_EXERCISE DETAILS_.
Every line of the entries below that includes "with" belongs in the answer, copied as written.

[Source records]
-*-*-
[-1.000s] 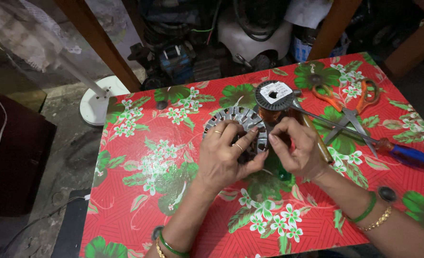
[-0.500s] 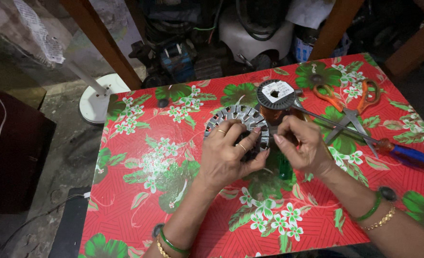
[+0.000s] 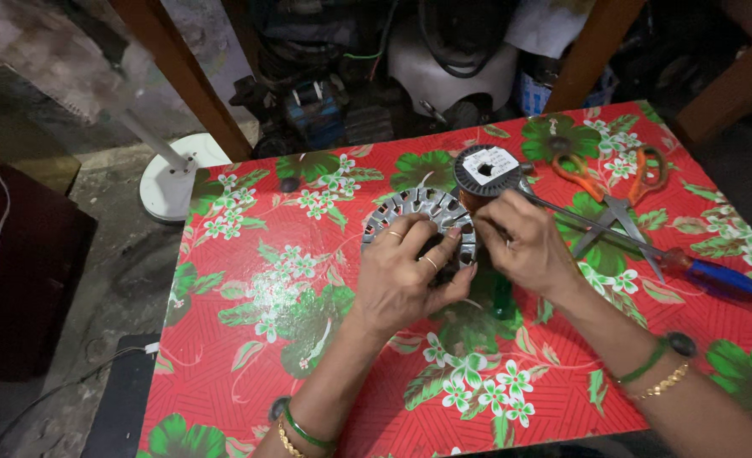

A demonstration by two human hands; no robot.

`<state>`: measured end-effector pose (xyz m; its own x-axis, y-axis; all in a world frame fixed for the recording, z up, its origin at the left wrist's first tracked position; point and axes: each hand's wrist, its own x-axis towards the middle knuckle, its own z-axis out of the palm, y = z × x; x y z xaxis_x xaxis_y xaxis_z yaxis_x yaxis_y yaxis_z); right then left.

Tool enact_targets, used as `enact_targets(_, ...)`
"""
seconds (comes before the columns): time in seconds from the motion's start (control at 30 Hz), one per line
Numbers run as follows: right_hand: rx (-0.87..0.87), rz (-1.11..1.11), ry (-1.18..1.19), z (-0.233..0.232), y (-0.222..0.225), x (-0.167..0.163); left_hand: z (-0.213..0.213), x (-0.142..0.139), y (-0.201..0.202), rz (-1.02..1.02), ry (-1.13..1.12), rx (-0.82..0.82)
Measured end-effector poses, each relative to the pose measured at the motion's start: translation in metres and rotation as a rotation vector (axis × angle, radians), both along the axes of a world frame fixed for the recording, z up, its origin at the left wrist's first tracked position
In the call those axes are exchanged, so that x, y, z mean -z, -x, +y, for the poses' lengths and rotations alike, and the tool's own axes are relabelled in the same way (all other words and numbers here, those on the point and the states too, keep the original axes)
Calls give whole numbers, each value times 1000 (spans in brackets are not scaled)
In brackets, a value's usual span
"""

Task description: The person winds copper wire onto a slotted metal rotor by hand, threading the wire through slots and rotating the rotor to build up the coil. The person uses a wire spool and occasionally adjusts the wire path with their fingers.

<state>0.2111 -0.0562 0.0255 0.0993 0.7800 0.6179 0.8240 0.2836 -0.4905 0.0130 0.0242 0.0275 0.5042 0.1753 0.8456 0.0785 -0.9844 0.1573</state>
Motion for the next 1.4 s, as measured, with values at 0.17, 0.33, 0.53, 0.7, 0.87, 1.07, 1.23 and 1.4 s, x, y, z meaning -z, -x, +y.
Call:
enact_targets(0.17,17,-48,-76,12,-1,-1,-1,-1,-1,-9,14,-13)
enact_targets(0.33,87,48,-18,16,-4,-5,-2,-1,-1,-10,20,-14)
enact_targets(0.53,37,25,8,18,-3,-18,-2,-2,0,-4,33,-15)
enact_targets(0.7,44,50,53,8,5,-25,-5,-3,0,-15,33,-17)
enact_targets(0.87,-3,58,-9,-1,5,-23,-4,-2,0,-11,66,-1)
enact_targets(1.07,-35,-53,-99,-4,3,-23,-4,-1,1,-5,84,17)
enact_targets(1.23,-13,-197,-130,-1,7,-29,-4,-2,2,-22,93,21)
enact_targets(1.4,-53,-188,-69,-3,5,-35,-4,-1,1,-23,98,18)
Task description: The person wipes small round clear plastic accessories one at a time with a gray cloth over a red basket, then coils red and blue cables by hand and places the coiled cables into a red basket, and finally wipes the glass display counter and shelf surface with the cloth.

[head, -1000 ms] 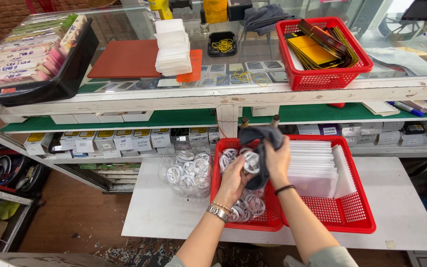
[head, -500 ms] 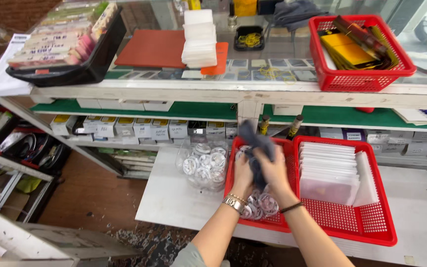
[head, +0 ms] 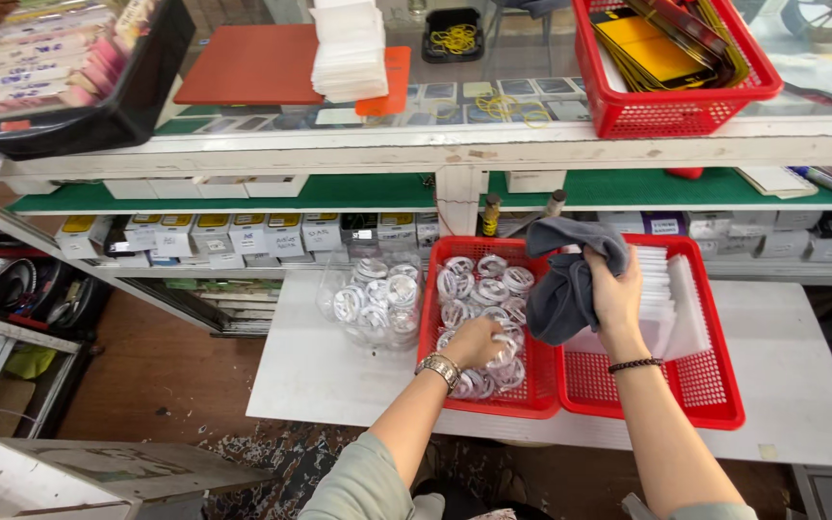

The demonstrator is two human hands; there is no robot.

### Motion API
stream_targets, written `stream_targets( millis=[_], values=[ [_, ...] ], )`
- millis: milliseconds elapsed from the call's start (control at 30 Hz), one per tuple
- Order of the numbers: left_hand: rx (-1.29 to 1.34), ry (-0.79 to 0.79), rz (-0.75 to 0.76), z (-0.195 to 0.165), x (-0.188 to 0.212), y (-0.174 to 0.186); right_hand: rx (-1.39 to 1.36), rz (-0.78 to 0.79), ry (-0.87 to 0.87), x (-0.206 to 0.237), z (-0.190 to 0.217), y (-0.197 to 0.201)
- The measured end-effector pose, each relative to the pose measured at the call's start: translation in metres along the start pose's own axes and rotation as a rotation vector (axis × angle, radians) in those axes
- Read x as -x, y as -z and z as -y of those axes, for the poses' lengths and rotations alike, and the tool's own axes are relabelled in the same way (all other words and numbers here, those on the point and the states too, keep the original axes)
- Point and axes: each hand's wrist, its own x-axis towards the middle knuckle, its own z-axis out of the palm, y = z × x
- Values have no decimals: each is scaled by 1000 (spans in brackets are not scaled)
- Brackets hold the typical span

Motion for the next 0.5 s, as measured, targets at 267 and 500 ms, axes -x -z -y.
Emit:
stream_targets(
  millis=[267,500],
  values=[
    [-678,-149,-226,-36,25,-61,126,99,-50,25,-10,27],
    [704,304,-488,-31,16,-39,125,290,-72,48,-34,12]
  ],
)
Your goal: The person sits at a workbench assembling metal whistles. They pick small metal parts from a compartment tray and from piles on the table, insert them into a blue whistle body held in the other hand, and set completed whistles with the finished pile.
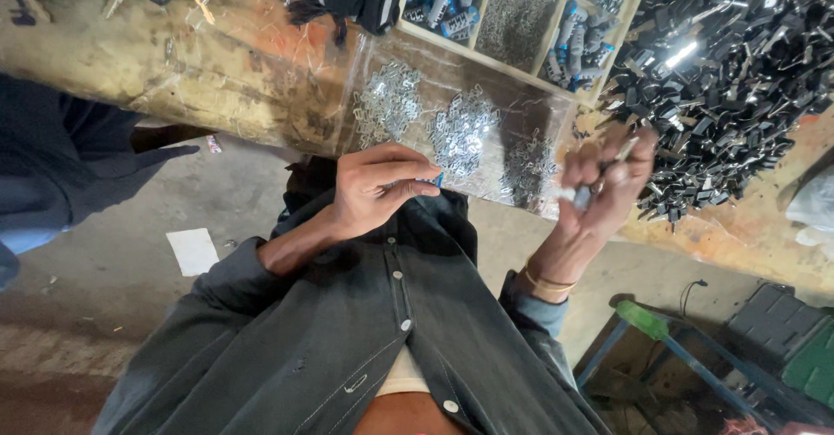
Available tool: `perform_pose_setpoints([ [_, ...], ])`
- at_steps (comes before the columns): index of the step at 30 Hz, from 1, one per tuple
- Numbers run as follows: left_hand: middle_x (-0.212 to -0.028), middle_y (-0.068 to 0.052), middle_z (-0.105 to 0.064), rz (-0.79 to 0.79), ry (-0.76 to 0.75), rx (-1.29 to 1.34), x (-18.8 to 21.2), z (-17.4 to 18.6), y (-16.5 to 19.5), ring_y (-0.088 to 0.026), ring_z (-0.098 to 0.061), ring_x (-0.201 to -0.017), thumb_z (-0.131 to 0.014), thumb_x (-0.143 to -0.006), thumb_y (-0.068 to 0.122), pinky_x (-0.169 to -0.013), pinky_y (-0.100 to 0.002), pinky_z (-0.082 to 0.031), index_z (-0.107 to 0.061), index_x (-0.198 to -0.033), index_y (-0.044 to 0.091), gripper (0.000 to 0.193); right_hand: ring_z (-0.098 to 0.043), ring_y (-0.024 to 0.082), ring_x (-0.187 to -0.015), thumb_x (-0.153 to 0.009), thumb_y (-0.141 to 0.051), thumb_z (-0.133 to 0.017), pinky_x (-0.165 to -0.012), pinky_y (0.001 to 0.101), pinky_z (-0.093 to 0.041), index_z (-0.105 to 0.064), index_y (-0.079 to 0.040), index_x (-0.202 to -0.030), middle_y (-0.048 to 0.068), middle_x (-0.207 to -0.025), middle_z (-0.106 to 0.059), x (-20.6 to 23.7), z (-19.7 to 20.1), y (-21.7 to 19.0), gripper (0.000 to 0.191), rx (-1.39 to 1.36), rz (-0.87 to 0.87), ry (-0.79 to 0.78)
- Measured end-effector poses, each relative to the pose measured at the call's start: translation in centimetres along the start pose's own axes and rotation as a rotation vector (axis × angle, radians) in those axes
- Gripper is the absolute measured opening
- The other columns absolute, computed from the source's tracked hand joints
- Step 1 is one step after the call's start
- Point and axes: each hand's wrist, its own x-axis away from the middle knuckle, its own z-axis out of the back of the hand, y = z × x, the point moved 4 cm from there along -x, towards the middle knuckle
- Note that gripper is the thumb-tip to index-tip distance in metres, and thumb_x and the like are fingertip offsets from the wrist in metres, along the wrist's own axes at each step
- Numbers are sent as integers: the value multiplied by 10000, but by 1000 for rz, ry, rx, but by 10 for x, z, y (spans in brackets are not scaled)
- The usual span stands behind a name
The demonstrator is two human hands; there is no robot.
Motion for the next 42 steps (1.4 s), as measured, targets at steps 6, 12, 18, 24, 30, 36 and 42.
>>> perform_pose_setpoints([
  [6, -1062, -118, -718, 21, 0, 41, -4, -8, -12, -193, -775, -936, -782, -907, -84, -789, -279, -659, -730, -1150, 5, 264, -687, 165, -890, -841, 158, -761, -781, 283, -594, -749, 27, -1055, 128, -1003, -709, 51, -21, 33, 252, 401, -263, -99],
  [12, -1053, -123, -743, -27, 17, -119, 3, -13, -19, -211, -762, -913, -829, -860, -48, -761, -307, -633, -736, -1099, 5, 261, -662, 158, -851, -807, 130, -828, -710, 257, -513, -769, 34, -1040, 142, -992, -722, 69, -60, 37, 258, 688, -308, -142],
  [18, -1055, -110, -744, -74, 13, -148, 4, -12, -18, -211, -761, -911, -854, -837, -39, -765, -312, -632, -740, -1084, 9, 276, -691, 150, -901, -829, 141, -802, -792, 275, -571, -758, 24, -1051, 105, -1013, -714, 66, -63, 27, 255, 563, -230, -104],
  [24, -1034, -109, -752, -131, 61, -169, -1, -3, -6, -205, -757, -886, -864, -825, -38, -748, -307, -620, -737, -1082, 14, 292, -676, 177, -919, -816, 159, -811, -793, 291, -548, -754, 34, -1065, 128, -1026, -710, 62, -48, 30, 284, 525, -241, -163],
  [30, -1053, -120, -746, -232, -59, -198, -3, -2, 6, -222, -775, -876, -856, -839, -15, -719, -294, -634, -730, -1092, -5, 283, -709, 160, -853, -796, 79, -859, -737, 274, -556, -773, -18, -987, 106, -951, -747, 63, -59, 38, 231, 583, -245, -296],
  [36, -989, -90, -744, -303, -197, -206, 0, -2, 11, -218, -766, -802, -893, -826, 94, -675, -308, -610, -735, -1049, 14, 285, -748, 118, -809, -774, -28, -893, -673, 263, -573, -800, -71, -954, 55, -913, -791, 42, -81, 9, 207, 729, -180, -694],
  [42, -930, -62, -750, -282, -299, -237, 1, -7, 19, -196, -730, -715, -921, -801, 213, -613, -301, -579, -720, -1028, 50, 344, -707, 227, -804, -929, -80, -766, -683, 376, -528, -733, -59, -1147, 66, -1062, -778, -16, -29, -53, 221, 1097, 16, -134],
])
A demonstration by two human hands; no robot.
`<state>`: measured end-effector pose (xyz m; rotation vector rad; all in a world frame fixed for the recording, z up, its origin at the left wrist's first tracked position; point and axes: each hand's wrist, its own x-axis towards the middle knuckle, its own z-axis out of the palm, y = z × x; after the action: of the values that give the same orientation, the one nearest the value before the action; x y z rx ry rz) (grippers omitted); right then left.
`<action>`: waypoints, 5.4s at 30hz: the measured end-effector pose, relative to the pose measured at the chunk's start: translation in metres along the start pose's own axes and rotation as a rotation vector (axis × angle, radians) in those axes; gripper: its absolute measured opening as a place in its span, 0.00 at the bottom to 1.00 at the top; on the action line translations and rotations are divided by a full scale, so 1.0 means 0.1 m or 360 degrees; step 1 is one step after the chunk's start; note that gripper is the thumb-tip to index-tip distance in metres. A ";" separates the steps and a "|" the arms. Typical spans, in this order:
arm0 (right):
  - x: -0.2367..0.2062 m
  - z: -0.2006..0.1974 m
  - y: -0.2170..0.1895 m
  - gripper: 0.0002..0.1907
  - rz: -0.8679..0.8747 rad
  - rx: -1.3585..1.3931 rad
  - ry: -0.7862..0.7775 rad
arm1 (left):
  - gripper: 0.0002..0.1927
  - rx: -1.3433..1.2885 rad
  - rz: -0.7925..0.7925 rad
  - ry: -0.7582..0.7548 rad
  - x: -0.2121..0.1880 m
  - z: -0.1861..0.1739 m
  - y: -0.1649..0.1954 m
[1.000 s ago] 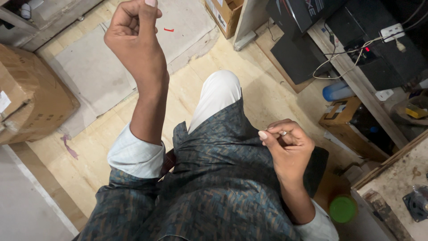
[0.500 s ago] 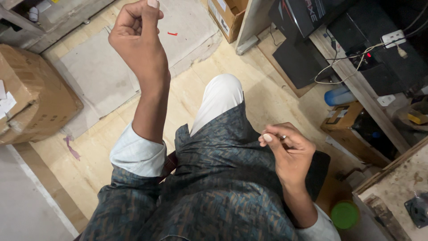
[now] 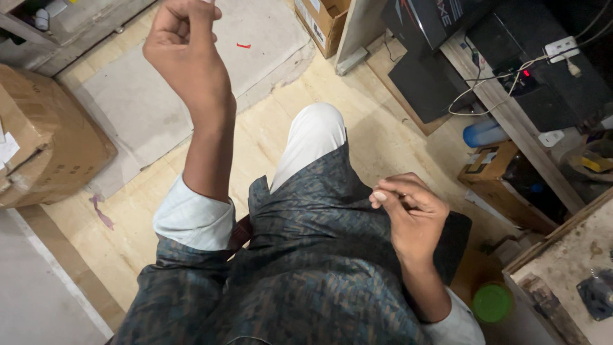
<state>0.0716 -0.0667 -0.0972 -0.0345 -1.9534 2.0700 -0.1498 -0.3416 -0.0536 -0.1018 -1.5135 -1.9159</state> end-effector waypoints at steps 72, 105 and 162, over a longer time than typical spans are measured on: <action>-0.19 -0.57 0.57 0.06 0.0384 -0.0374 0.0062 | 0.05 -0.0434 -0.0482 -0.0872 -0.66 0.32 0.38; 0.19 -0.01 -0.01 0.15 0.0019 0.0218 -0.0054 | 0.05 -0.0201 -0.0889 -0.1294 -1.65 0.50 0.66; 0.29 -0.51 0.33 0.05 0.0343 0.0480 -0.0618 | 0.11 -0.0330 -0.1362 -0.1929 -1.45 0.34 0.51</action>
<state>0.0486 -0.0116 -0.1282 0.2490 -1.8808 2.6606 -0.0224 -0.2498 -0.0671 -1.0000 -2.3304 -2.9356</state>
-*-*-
_WRITTEN RESPONSE_.
Task description: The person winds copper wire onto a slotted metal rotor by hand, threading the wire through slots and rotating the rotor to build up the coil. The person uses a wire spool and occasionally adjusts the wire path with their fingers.
Motion for the next 1.4 s, as measured, with values at 0.17, 0.33, 0.53, 0.7, 0.87, 1.07, 1.23 and 1.4 s, x, y, z meaning -z, -x, +y.
Task description: The person wipes small round clear plastic accessories one at a time with a gray cloth over a red basket, then coils red and blue cables by hand and places the coiled cables into a red basket, and finally wipes the glass display counter and shelf surface with the cloth.
Your goal: The person sits at a workbench assembling metal whistles. They pick small metal parts from a compartment tray and from piles on the table, insert them into a blue whistle body held in the other hand, and set completed whistles with the finished pile.

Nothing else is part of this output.